After each competition I have an idea of what I need to work on.  These are my plans:

  • Practice composing music in GarageBand.  I need be good at this and have a solid workflow in place prior to the competition.
  • Study photoshop techniques.  I learned quite a lot during the competition and I think I can improve even more for the next one.
  • Improve my use of JavaScript 2D physics and use a better tweening solution.

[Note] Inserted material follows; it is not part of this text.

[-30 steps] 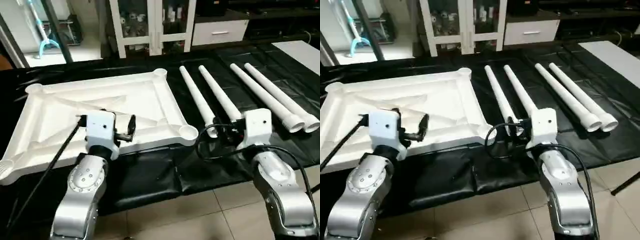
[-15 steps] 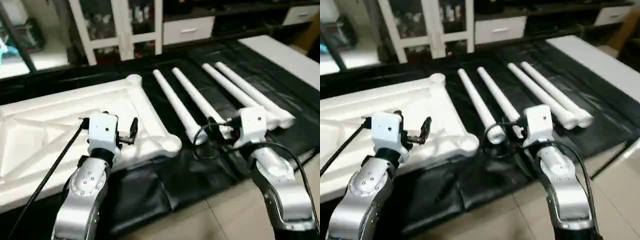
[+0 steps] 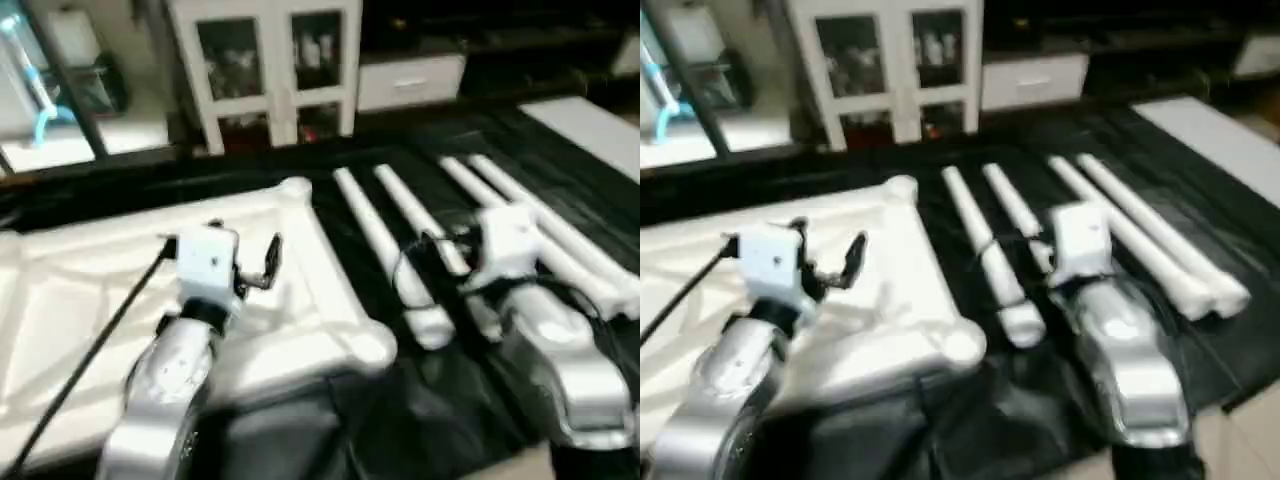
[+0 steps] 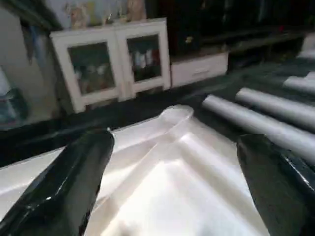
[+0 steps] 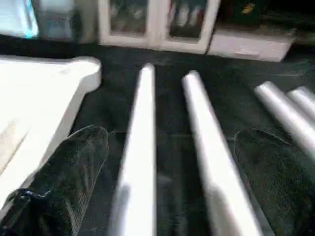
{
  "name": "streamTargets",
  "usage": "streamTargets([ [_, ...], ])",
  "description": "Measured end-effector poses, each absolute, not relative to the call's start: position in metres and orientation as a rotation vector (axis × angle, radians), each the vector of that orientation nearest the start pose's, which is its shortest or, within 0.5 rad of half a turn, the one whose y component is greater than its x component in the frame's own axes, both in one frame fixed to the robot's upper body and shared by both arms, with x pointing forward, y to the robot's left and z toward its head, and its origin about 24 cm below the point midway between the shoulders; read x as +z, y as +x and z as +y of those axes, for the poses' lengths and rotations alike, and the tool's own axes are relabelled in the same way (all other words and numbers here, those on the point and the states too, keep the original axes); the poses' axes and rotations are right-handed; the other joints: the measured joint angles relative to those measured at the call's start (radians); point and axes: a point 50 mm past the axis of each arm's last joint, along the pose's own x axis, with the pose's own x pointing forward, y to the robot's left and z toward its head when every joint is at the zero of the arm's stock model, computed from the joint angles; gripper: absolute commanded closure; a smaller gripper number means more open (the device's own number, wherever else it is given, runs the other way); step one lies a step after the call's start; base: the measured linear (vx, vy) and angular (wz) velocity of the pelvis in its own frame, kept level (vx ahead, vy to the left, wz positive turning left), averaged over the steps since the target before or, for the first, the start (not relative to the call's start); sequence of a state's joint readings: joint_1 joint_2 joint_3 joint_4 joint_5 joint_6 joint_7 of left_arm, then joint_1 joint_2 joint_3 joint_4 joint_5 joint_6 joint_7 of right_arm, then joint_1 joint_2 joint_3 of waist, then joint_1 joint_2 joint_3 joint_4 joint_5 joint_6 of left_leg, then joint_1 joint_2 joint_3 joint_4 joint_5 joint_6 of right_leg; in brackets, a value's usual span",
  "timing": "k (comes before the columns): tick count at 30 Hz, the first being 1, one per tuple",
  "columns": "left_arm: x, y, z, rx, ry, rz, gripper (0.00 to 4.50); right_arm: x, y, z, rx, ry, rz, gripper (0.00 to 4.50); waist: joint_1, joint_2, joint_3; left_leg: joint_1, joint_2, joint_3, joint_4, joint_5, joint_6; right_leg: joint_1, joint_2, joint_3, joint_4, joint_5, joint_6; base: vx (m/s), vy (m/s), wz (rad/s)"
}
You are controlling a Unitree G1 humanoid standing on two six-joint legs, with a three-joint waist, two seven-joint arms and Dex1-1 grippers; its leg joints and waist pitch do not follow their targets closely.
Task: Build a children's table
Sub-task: Move to table, then pick table leg
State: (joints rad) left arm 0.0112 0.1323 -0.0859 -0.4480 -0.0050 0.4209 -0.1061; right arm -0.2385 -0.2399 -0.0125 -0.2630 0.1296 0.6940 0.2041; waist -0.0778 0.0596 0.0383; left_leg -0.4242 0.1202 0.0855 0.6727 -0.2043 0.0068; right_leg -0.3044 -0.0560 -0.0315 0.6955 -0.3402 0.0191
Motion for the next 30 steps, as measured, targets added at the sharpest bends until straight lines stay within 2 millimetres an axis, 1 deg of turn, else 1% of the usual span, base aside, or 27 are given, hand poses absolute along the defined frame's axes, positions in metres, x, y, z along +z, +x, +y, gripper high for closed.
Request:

Overall, I had fun participating in this Ludum Dare. I learned the most enjoyable part of the game development process for me is at the point when the game is assembled just enough to be playable. I’m looking forward to the next competition in April.

Ludum Dare #31

Ludum Dare #31 starts in a few days.  I’m looking forward to participating — this will be my fourth entry in the 48-hour competition over the past couple years.

I plan to create an html5/css/js game with crafty.js, photoshop, pickle for the sprites, and garageband.  I may also use a sfx generator for beeps and boops if the game is in a retro-style. I usually make retro style games, but ultimately I wait for the competition to start before deciding on a specific type.

Before each competition I make a small goal, usually an improvement or feature I’d like to attempt. For this competition I want my game to be easily playable on desktop, tablet, and mobile devices. Since this requires some knowledge going in, my plan is to spend a few hours a day this week testing the waters by playing around with crafty.js and media queries.  Now that I have a mac I can easily test with an iOS simulator too.

I’m also going to try a new schedule. Typically, I design the game Friday, implement on Saturday, and then go into full-scale-panic-mode Sunday when the previous day’s work doesn’t mesh.  This time I’m going to attempt to both design and finish a fully working prototype on Friday and then use the rest of the time for polish.